Londrina - Entidades que atuam diretamente no enfrentamento dos problemas do sistema penitenciário do Paraná já se mobilizam para evitar que rebeliões como a que destruiu a Penitenciária Estadual de Cascavel (PEC) provoquem uma reação em cadeia nas demais unidades prisionais do Estado.

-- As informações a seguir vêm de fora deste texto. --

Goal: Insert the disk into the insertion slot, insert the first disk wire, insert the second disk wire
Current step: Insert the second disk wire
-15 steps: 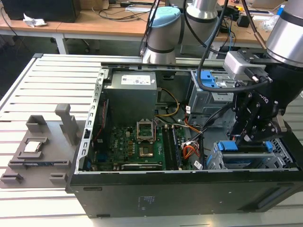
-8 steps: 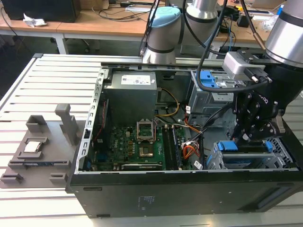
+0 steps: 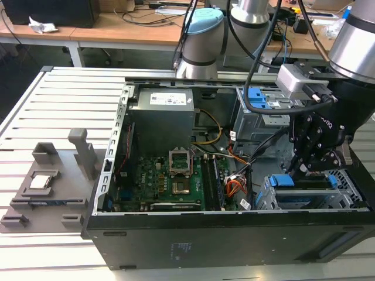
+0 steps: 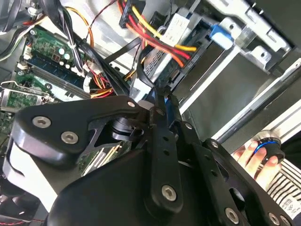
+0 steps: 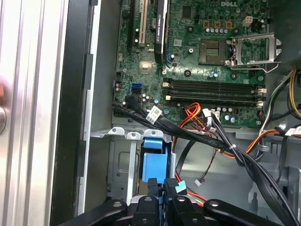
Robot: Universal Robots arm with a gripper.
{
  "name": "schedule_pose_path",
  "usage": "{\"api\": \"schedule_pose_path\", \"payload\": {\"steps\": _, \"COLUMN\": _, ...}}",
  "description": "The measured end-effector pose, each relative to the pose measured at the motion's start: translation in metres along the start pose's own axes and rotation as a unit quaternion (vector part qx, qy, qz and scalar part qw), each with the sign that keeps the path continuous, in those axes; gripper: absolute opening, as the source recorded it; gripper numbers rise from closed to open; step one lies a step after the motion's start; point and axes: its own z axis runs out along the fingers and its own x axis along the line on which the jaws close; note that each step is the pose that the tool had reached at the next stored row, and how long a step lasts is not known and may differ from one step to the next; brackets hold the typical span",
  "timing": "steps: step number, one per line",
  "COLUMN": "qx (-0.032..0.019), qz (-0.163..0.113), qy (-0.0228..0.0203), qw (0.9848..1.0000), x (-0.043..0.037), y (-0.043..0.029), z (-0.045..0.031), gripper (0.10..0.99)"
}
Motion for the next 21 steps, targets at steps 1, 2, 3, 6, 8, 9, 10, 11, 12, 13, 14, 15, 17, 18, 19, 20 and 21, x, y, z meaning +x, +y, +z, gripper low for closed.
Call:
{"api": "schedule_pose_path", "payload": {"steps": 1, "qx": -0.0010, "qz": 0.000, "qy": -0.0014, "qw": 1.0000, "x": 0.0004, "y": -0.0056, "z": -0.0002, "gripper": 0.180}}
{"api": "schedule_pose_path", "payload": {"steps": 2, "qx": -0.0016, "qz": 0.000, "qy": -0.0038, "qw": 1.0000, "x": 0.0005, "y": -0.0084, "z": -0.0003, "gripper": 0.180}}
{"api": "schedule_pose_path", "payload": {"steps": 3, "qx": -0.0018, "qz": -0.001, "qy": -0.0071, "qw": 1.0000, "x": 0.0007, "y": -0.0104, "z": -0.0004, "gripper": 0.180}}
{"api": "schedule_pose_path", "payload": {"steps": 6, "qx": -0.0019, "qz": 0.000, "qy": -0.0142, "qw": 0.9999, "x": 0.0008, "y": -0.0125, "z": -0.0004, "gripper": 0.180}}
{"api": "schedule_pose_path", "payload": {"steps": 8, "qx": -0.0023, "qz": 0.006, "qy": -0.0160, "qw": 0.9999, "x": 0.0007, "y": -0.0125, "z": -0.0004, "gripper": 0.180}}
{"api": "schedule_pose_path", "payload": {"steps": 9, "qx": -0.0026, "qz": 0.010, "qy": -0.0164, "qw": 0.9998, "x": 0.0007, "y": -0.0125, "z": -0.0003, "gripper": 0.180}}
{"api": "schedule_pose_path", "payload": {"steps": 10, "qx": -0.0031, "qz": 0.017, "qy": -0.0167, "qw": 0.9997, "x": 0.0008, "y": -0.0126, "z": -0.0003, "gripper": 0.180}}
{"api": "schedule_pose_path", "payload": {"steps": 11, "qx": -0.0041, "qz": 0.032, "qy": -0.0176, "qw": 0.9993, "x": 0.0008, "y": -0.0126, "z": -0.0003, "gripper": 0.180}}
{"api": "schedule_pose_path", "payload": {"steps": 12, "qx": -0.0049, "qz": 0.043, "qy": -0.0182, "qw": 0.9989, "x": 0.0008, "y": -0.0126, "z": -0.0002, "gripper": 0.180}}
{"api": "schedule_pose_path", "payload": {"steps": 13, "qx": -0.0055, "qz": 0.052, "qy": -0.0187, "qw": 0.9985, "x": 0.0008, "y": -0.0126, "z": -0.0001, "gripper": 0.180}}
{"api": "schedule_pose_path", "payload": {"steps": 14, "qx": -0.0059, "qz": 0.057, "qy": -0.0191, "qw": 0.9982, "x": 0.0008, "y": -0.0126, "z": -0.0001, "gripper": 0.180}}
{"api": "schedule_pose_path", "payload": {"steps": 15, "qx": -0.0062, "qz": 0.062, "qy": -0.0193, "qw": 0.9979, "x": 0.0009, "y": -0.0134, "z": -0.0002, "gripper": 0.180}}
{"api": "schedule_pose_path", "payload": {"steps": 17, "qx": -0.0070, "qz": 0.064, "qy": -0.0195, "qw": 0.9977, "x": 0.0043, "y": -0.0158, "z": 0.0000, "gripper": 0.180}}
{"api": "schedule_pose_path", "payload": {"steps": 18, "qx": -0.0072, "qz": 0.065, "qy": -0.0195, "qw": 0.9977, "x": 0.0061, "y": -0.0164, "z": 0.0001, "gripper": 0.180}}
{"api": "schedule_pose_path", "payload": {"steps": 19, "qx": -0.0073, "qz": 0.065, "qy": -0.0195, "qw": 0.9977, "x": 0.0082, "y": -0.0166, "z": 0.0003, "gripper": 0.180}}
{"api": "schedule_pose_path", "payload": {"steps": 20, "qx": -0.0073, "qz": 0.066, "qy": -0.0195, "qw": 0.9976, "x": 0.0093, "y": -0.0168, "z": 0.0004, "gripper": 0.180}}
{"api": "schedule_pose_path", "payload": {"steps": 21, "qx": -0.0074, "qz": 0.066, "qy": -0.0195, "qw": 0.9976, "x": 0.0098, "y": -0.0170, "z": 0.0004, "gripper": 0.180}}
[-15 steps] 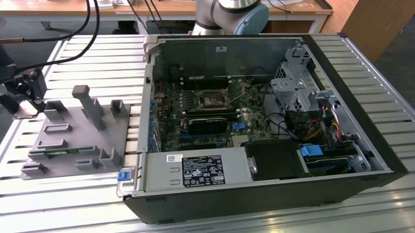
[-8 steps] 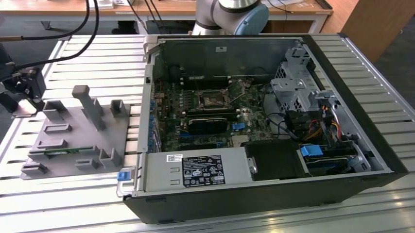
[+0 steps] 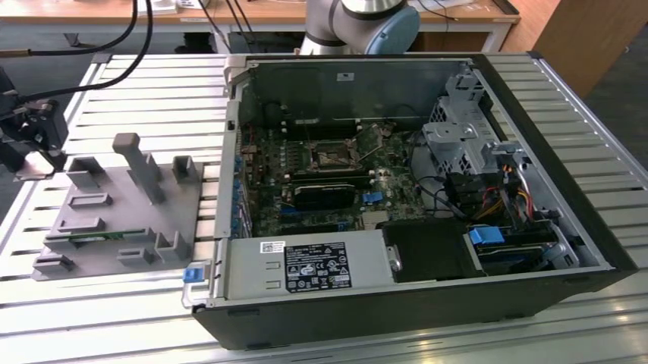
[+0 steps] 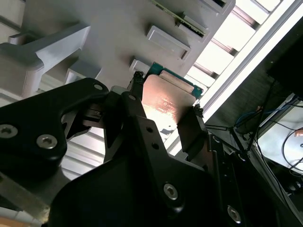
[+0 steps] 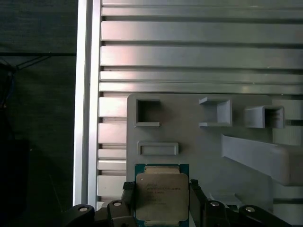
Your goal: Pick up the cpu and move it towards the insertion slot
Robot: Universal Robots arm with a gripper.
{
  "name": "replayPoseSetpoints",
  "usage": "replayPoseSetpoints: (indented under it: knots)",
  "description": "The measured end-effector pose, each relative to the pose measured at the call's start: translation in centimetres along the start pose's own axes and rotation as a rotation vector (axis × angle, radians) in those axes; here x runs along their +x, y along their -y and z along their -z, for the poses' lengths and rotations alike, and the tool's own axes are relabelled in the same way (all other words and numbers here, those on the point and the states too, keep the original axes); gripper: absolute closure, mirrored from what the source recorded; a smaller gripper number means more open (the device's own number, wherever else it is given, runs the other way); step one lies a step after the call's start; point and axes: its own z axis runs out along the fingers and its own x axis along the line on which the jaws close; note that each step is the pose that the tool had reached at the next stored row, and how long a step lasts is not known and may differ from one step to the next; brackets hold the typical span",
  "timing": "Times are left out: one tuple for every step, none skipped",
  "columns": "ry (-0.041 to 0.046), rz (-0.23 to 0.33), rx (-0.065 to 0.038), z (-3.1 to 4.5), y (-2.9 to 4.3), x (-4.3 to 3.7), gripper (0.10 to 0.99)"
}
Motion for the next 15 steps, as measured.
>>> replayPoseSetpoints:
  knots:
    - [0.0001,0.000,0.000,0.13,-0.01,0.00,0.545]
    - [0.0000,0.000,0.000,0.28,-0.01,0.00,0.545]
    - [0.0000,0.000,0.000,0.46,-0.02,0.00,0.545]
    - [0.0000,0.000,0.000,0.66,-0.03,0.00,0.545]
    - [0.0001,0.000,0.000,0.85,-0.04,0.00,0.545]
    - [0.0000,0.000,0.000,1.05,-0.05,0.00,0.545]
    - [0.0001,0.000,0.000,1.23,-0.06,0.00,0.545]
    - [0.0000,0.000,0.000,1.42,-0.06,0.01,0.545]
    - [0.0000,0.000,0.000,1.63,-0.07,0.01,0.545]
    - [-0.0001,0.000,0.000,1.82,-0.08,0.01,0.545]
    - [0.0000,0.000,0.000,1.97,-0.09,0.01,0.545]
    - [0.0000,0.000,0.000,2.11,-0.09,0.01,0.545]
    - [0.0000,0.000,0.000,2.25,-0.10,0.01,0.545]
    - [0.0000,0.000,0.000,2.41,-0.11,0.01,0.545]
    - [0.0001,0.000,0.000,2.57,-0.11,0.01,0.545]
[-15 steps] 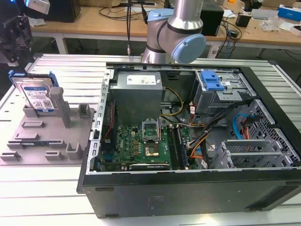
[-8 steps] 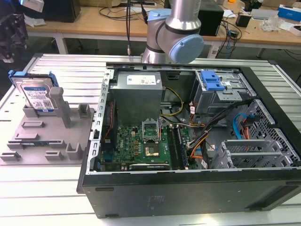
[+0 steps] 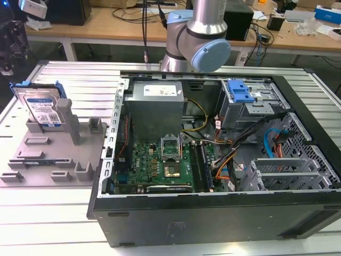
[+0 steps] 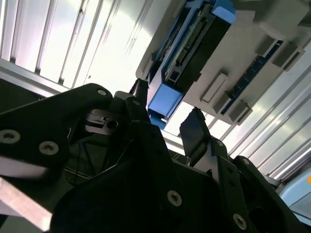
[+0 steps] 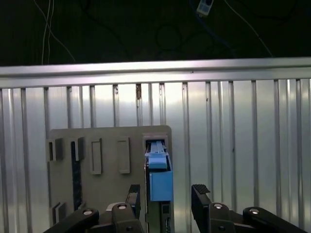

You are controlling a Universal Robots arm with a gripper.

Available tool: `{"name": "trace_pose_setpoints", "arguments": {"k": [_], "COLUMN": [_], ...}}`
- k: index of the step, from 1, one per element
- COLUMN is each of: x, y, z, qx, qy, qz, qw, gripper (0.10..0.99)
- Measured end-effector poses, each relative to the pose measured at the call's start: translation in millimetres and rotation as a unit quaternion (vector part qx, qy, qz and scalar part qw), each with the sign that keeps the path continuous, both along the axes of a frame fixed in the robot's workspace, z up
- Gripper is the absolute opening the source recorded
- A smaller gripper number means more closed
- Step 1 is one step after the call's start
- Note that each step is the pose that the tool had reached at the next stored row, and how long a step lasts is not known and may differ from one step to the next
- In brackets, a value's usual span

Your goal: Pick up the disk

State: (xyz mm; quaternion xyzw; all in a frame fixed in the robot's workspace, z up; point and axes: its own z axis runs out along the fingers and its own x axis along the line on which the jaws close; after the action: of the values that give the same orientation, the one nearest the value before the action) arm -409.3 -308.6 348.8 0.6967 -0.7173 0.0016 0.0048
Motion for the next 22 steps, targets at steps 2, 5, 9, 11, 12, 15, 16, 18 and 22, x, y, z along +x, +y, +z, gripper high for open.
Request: {"name": "trace_pose_setpoints", "arguments": {"k": [2,5,9,11,12,15,16,18,22], "x": [-0.4,-0.6,-0.8,-1.1,-1.3,-1.9,-2.1,-2.7,-3.3], "y": [-0.3,-1.0,-1.8,-2.1,-2.1,-2.1,-2.1,-2.1,-2.1], "z": [-1.4,-5.0,-9.1,-11.9,-13.0,-17.6,-19.0,-21.1,-25.0], "qx": [-0.0015,-0.0045,-0.0061,-0.0063,-0.0063,-0.0063,-0.0063,-0.0063,-0.0063], "qy": [0.0001,0.0002,0.0002,0.0002,0.0002,0.0002,0.0001,0.0002,0.0002], "qz": [0.005,0.013,0.017,0.019,0.019,0.021,0.021,0.022,0.022], "qw": [1.0000,0.9999,0.9998,0.9998,0.9998,0.9998,0.9998,0.9997,0.9997], "gripper": [0.541,0.541,0.541,0.541,0.541,0.541,0.541,0.541,0.541]}}
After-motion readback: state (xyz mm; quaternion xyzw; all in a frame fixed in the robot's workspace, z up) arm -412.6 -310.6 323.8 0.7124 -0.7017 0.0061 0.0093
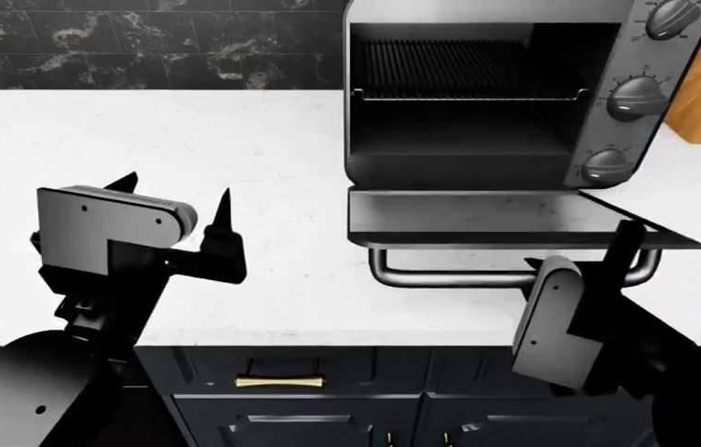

Em Londrina, representantes de movimentos ligados aos direitos humanos, Pastoral Carcerária e da Ordem dos Advogados do Brasil (OAB) se reuniram ontem à tarde com o objetivo de elaborar um documento cobrando do governo estadual melhorias e investimentos nas duas Penitenciárias Estaduais de Londrina (PEL 1 e 2) e na Casa de Custódia (CCL). No encontro, realizado na filial do Sindicato dos Agentes Penitenciários do Paraná (Sindarspen), ficou clara a preocupação de que a rebelião ocorrida na PEC no início desta semana possa se repetir aqui.
"Com certeza pode haver rebelião em Londrina porque o sistema penal está defasado. Faltam agente penitenciário, médico, serviço social, advogado, falta tudo, só sobra preso. Existe uma situação de superlotação hoje e nós não temos condições de fazer nosso trabalho", afirmou o diretor do Sindarspen em Londrina, Adilson Moura. Ele lembrou que a unidade foi projetada para abrigar 360 presos, mas que com a construção do anexo onde funciona o "seguro" (celas onde estão condenados por crimes de violência sexual e abuso de menor) conta atualmente com cerca de 690 detentos.
O coordenador da comissão de estabelecimentos prisionais da OAB-Londrina, advogado José Carlos Mancini Júnior, disse que o temor de que outra rebelião ocorra no Estado advém do fato de que o incidente em Cascavel descortinou uma "nova modalidade" de motim, em que a superlotação não foi o maior fator de insatisfação.
Mancini endossou a necessidade de investimento em melhorias na infraestrutura e nos serviços internos nas unidades e cobrou mais valorização dos agentes penitenciários.